Write out exactly the lines of the entries below from the one holding "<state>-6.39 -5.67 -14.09" to the one holding "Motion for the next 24", inclusive, and leave out all other lines.

*Recorded data*
#####

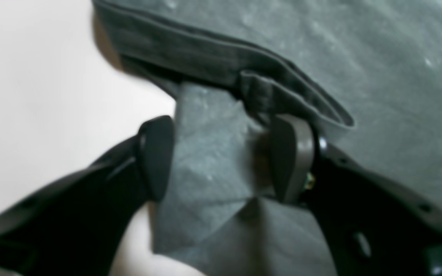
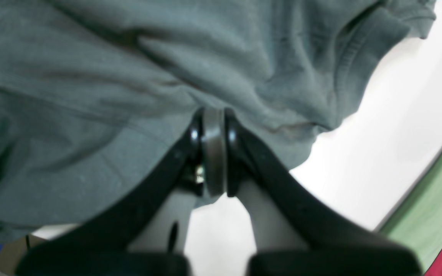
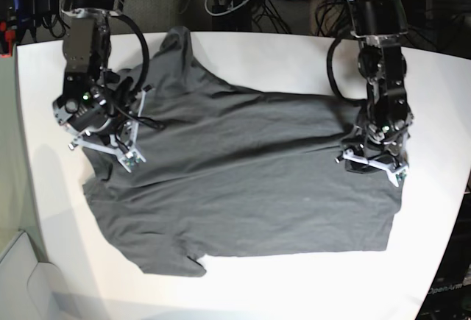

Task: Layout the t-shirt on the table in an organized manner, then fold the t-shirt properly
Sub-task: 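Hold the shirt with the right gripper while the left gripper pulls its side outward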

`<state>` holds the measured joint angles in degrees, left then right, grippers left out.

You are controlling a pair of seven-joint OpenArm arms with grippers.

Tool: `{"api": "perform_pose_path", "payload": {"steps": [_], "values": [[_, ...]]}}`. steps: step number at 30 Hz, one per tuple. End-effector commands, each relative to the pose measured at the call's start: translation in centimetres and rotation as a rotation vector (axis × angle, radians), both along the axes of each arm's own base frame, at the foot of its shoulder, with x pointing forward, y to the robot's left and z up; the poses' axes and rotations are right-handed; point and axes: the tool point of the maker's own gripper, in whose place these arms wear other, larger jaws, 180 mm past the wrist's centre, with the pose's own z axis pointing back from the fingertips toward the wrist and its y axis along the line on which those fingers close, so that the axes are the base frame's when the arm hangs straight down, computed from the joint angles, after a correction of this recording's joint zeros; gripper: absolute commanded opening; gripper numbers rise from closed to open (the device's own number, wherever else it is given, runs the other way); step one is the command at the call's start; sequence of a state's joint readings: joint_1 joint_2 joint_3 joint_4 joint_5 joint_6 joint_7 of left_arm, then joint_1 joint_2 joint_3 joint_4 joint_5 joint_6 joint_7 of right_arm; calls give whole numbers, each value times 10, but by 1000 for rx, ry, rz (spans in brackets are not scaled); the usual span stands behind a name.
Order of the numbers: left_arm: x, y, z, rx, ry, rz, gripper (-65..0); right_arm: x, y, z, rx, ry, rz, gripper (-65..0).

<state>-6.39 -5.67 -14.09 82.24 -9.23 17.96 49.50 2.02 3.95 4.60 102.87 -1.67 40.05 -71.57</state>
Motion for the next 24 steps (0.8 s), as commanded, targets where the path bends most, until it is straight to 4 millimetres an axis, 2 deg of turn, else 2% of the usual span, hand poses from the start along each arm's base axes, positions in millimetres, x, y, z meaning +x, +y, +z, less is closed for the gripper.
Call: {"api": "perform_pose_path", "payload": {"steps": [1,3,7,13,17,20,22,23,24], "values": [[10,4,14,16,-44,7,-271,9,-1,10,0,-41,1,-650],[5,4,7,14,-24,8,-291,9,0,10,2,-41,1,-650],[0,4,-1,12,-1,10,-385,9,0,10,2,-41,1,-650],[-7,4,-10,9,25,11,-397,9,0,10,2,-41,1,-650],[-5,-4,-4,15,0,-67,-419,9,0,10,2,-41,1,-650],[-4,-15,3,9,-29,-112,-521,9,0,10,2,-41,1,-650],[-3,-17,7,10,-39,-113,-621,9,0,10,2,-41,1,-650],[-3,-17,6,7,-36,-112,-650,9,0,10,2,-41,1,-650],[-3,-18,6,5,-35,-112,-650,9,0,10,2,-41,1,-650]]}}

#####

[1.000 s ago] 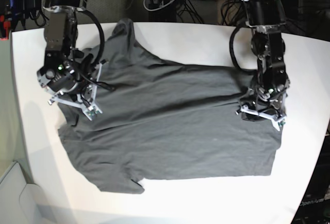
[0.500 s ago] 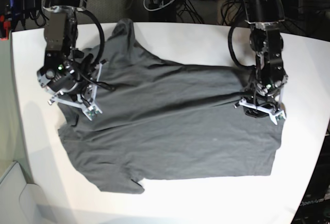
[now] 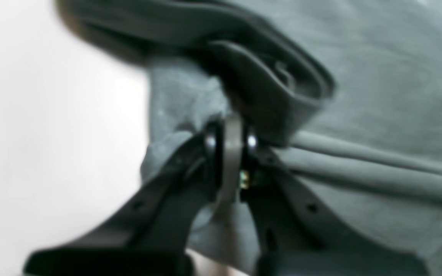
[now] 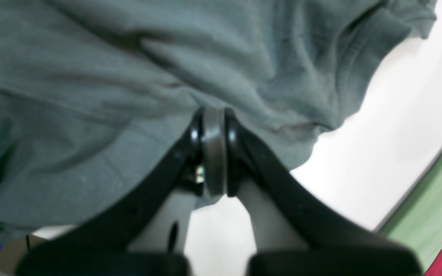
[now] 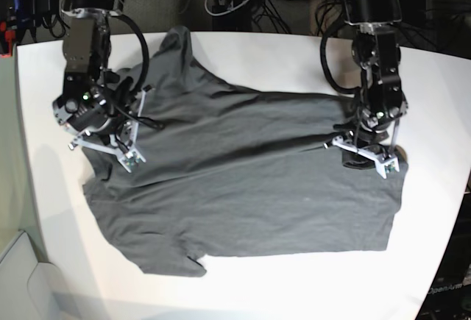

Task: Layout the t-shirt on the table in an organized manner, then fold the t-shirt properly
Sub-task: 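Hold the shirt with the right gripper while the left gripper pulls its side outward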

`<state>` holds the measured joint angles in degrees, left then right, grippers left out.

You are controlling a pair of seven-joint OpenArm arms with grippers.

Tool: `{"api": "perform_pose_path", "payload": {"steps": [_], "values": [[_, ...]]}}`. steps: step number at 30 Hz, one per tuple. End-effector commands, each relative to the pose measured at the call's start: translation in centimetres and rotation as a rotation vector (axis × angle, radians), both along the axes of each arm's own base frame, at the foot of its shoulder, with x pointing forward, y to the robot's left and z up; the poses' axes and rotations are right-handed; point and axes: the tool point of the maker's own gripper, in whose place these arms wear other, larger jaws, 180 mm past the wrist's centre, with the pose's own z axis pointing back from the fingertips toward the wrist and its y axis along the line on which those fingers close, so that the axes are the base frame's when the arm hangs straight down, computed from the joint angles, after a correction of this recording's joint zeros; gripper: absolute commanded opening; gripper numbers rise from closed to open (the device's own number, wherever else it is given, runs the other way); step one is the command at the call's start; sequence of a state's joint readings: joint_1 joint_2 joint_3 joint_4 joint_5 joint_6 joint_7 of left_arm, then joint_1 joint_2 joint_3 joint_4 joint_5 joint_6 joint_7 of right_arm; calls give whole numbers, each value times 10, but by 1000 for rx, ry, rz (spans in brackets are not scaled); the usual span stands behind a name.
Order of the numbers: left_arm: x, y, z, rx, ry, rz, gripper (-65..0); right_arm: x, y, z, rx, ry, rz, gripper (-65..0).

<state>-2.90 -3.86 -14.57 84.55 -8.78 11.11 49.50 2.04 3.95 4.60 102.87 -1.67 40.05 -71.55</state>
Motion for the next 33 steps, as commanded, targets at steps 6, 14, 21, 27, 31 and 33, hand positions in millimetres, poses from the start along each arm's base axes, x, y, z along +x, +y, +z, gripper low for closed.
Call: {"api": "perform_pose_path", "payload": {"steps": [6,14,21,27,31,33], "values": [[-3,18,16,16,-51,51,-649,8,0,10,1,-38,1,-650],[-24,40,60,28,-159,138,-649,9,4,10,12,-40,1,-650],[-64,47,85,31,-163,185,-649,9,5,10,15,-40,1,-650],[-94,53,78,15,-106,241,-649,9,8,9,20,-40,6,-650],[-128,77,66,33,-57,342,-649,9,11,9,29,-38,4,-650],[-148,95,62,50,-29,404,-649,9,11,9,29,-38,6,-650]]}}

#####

*REPLY TO THE TASK*
<state>-6.39 -5.67 -14.09 82.24 -9.23 17.96 49.50 2.02 3.95 4.60 102.87 -1.67 40.05 -71.57</state>
Motion for the next 24 steps (0.8 s), as commanded, targets where the path bends most, until it is straight to 4 millimetres an axis, 2 deg of turn, else 2% of the usual span, hand poses from the start along each arm's base axes, positions in millimetres, x, y, z meaning +x, +y, +z, less is closed for the gripper.

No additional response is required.